◆ Your assignment ◆
Give the number of lines in the records that include the word "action", and nothing besides.

[Stored dataset items]
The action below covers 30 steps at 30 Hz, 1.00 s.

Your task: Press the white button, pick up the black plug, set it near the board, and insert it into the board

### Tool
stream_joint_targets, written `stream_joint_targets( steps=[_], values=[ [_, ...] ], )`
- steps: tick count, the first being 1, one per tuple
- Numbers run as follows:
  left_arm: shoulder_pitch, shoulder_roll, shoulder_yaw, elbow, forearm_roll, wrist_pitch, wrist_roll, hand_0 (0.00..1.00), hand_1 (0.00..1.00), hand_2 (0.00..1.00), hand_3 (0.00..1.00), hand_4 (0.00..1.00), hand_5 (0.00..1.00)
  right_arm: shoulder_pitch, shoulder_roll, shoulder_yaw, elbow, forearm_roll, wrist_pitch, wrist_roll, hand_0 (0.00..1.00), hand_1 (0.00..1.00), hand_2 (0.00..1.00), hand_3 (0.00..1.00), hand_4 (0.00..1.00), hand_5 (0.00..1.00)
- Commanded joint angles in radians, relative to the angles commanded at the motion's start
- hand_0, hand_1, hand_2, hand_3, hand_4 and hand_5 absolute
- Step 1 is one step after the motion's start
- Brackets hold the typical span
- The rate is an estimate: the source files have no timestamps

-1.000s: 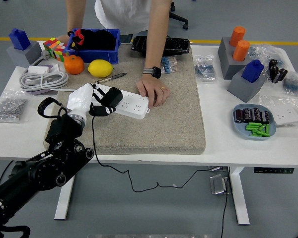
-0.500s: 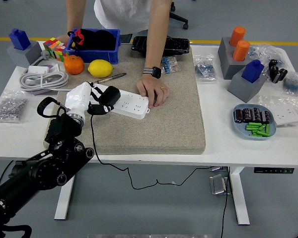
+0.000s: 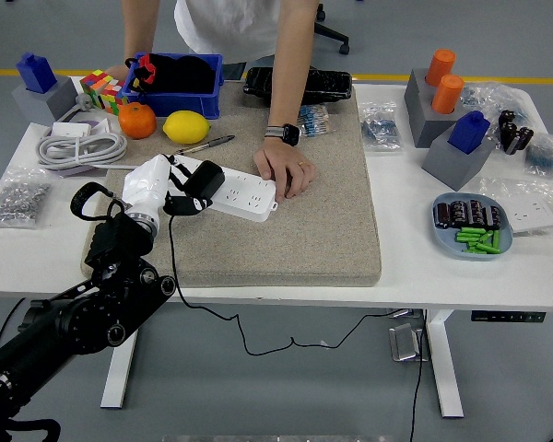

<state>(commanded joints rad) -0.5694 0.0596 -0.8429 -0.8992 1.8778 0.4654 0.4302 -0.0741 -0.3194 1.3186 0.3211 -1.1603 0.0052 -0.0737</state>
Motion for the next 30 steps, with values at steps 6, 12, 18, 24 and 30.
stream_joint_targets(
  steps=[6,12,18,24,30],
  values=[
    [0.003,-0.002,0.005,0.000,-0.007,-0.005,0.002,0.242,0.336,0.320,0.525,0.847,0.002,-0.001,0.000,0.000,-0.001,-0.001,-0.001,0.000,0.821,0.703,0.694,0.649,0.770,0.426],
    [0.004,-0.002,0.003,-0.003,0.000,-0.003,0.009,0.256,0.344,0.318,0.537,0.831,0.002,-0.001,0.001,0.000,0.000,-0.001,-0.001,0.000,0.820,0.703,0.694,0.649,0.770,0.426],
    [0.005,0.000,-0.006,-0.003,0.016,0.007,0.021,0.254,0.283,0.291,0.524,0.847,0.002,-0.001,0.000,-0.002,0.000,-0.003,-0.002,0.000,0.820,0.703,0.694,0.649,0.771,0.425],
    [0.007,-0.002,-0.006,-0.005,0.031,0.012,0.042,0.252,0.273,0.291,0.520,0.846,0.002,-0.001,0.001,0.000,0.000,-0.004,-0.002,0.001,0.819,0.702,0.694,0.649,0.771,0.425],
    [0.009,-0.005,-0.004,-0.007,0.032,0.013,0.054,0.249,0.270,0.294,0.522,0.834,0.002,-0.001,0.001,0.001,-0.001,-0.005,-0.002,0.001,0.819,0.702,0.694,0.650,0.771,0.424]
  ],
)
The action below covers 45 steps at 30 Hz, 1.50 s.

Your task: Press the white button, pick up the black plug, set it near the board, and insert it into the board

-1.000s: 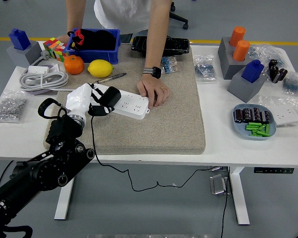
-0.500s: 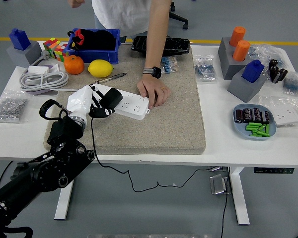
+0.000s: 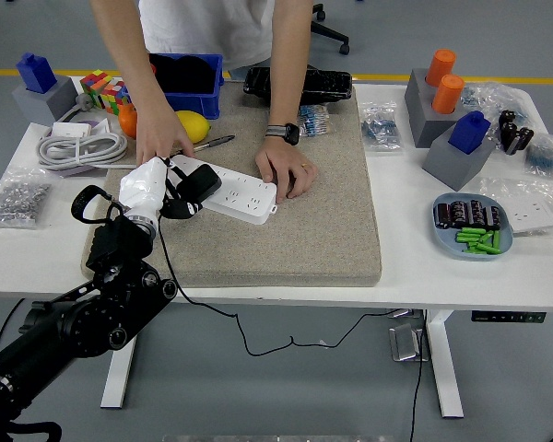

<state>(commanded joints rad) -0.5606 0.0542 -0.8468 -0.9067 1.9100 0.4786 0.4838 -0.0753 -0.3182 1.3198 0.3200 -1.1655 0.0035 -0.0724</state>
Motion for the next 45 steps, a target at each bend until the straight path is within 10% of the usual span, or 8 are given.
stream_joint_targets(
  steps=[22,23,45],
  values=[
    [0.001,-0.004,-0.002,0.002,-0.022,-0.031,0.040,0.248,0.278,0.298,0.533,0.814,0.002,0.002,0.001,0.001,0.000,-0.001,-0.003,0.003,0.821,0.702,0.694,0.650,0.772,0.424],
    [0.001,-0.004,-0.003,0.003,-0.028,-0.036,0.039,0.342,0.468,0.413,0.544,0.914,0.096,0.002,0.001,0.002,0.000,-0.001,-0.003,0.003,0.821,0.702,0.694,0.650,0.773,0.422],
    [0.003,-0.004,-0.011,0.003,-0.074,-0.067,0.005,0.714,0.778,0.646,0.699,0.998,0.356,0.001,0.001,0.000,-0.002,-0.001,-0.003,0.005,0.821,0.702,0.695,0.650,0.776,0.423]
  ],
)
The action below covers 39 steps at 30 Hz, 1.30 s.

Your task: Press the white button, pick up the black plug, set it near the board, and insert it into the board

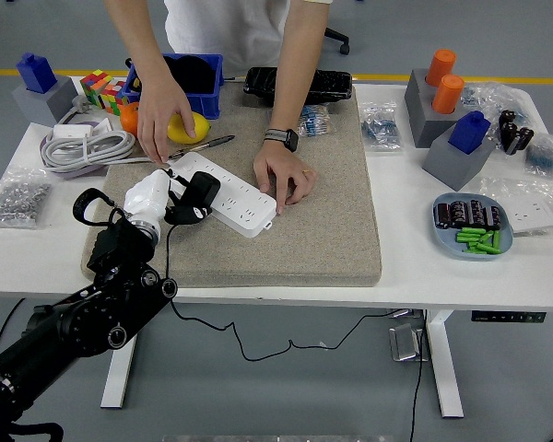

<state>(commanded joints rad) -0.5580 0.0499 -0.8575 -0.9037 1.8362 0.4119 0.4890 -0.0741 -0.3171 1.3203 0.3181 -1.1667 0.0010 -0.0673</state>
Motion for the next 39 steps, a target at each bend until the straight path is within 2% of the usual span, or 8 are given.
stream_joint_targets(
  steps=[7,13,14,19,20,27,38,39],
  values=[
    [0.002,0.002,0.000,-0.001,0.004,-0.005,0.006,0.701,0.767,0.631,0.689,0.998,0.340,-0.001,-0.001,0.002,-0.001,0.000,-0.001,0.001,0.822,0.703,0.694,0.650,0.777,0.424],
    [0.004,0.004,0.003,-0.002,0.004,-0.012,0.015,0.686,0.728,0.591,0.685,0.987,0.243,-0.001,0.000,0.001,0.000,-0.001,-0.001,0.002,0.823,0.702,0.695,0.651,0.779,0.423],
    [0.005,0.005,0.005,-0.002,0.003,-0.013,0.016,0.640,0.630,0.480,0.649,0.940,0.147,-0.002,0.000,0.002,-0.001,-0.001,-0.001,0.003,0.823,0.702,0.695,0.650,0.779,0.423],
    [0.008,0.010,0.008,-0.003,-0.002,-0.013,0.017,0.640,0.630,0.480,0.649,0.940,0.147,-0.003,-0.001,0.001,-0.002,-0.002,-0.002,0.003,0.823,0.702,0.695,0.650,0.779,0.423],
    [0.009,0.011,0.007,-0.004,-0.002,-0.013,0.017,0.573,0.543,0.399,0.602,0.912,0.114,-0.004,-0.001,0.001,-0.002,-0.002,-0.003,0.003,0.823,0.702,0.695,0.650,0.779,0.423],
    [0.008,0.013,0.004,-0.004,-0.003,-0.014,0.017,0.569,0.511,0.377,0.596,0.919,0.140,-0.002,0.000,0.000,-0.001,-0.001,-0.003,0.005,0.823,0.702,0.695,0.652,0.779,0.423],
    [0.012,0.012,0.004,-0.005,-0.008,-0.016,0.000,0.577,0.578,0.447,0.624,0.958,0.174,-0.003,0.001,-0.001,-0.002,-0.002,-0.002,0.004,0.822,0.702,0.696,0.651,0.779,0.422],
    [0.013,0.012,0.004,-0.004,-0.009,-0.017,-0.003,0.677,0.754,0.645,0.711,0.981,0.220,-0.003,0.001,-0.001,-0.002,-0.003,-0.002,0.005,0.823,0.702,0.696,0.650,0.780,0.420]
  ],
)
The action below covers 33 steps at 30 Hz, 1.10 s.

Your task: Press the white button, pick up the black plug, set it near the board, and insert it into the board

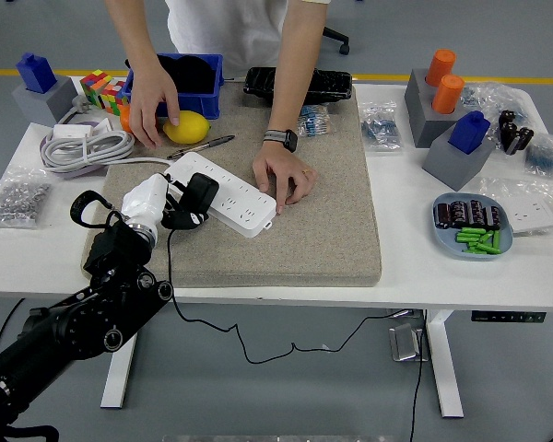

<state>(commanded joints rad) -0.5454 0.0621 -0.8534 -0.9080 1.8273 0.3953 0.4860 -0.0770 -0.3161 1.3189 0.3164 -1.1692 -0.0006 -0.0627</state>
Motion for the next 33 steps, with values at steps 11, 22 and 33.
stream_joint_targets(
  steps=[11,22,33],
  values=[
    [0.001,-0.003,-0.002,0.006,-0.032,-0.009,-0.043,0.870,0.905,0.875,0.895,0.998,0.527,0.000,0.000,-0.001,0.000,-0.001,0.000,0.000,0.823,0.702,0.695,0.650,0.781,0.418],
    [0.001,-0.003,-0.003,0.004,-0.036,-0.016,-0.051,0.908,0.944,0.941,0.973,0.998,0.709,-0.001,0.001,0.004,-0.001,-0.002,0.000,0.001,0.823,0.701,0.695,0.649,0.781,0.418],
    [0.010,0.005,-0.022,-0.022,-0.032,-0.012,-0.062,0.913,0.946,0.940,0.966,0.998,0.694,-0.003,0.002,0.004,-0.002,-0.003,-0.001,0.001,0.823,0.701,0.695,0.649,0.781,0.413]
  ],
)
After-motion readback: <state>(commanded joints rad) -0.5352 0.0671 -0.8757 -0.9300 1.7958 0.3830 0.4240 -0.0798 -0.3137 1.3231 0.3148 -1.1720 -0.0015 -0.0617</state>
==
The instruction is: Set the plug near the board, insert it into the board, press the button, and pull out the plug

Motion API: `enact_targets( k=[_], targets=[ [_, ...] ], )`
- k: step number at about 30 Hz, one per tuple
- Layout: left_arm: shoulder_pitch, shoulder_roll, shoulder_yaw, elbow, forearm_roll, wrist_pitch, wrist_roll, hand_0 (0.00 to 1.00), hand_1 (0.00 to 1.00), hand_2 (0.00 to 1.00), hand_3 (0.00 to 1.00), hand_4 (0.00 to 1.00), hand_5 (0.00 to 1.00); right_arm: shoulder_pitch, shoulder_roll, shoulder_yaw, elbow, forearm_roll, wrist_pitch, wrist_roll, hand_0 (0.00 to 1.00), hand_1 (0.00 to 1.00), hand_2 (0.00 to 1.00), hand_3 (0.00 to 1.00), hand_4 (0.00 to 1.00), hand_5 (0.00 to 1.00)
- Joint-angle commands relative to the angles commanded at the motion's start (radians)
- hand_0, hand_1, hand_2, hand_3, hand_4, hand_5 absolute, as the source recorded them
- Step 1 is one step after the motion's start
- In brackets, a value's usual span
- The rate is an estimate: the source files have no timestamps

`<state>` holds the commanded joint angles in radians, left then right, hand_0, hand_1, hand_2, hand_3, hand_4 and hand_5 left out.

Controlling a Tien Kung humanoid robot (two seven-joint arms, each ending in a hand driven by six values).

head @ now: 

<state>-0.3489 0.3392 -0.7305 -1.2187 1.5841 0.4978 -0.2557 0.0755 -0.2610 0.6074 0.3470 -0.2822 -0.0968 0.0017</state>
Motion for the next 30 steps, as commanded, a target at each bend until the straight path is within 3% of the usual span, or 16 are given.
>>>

◆ Task solution ◆
4